#### Source data ####

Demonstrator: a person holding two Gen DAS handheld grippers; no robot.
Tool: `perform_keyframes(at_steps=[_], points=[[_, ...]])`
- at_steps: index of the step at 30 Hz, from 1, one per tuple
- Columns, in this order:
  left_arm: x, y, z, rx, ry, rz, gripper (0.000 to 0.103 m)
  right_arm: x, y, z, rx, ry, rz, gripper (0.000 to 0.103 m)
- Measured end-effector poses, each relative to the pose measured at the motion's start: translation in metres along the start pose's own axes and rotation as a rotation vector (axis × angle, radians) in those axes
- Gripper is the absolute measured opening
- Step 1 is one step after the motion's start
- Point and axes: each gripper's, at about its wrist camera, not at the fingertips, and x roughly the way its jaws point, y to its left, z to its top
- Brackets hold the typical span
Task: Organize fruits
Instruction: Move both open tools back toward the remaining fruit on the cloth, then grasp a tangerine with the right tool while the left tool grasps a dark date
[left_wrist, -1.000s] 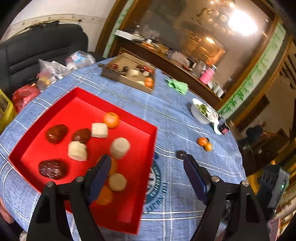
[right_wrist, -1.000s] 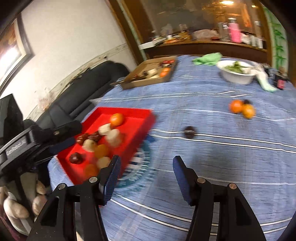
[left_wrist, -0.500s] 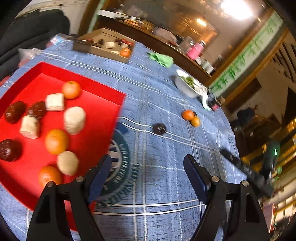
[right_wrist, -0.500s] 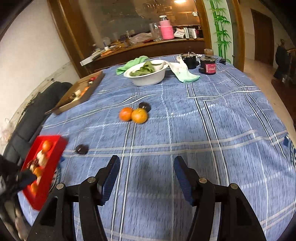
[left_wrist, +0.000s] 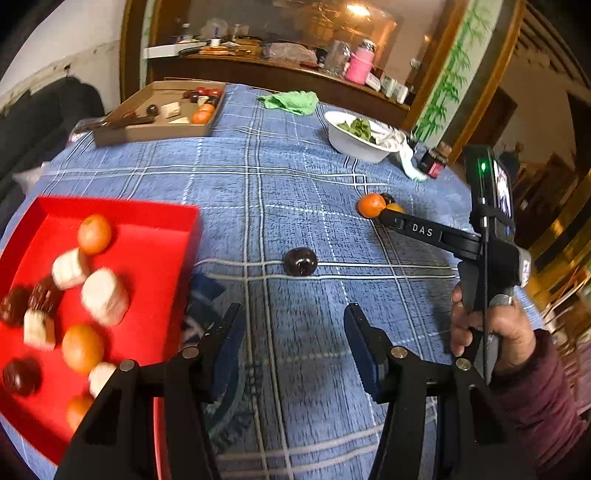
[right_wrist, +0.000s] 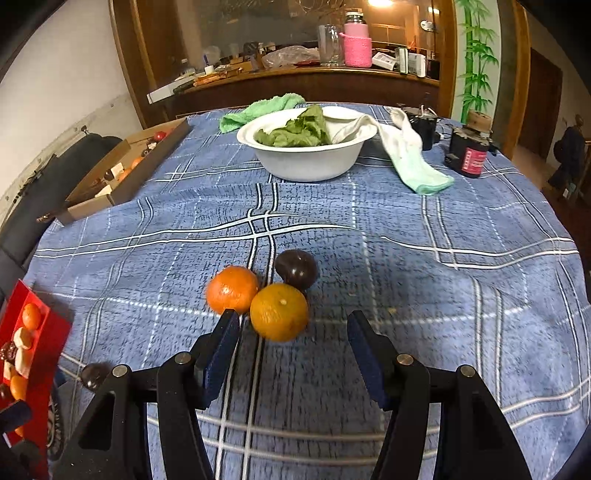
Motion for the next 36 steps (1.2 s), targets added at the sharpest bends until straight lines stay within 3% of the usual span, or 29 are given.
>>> perform_keyframes(at_steps=[4, 10, 18, 19, 20, 21, 22, 29, 36], points=[[0.029, -0.005, 0.012, 0.013, 0.033, 0.017, 0.054, 0.007, 0.000, 0.001, -0.005, -0.006, 0.032, 0.061], [0.065, 0.000, 0.026, -0.028, 0.073, 0.015, 0.054, 0.006, 0.002, -0.002, -0.048, 0.010, 0.054, 0.048], [0.081, -0.022, 0.031, 0.117, 0.038, 0.145, 0.054, 0.006, 0.002, -0.002, -0.071, 0.007, 0.057, 0.045], [0.080, -0.023, 0.030, 0.131, 0.036, 0.150, 0.049, 0.006, 0.001, -0.001, -0.068, 0.007, 0.061, 0.045], [0.079, -0.024, 0.028, 0.137, 0.030, 0.158, 0.042, 0.006, 0.001, -0.001, -0.064, 0.007, 0.064, 0.045], [0.077, -0.022, 0.028, 0.133, 0.029, 0.150, 0.026, 0.006, 0.000, -0.001, -0.062, 0.006, 0.064, 0.040], [0.074, -0.020, 0.029, 0.119, 0.031, 0.126, 0.024, 0.006, 0.000, -0.001, -0.061, 0.007, 0.060, 0.034], [0.028, -0.001, 0.028, -0.009, -0.057, 0.039, 0.024, 0.001, -0.004, -0.002, -0.023, 0.028, 0.074, 0.033], [-0.010, 0.025, 0.020, -0.076, -0.103, 0.037, 0.024, -0.015, 0.000, -0.004, -0.011, -0.007, 0.080, 0.033]])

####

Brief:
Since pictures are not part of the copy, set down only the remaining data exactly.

Reply:
Demonstrator: a person holding two Gen DAS handheld grippers; no robot.
Tool: `perform_keyframes(at_steps=[_], points=[[_, ...]])`
- at_steps: index of the step at 30 Hz, from 1, one per tuple
- Columns, in this order:
  left_arm: x, y, z, rx, ry, rz, gripper (0.000 to 0.103 m)
  right_arm: x, y, z, rx, ry, rz, gripper (0.000 to 0.103 m)
- Measured end-effector poses, each relative to the pose measured at the motion's start: translation in metres along the start pose's own axes and rotation as a rotation vector (axis × angle, radians) in those axes
- Gripper is the absolute measured opening
- Step 1 is one step after the motion's start
- Point and axes: each gripper's, at about its wrist camera, not at the fingertips, and x roughly the way its jaws point, y to its left, z to its top
- Brackets hold the typical span
Task: Organize fruits
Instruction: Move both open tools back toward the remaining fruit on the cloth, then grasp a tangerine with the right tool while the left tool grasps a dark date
[left_wrist, -1.000s] 
[right_wrist, -1.000s] 
[left_wrist, -0.500s] 
[right_wrist, -0.500s] 
[left_wrist, +0.000s] 
[right_wrist, +0.000s] 
Motion for the next 36 steps (1.2 s), targets added at the sharpest bends until straight lines stay within 3% of the usual span, or 29 are given.
>>> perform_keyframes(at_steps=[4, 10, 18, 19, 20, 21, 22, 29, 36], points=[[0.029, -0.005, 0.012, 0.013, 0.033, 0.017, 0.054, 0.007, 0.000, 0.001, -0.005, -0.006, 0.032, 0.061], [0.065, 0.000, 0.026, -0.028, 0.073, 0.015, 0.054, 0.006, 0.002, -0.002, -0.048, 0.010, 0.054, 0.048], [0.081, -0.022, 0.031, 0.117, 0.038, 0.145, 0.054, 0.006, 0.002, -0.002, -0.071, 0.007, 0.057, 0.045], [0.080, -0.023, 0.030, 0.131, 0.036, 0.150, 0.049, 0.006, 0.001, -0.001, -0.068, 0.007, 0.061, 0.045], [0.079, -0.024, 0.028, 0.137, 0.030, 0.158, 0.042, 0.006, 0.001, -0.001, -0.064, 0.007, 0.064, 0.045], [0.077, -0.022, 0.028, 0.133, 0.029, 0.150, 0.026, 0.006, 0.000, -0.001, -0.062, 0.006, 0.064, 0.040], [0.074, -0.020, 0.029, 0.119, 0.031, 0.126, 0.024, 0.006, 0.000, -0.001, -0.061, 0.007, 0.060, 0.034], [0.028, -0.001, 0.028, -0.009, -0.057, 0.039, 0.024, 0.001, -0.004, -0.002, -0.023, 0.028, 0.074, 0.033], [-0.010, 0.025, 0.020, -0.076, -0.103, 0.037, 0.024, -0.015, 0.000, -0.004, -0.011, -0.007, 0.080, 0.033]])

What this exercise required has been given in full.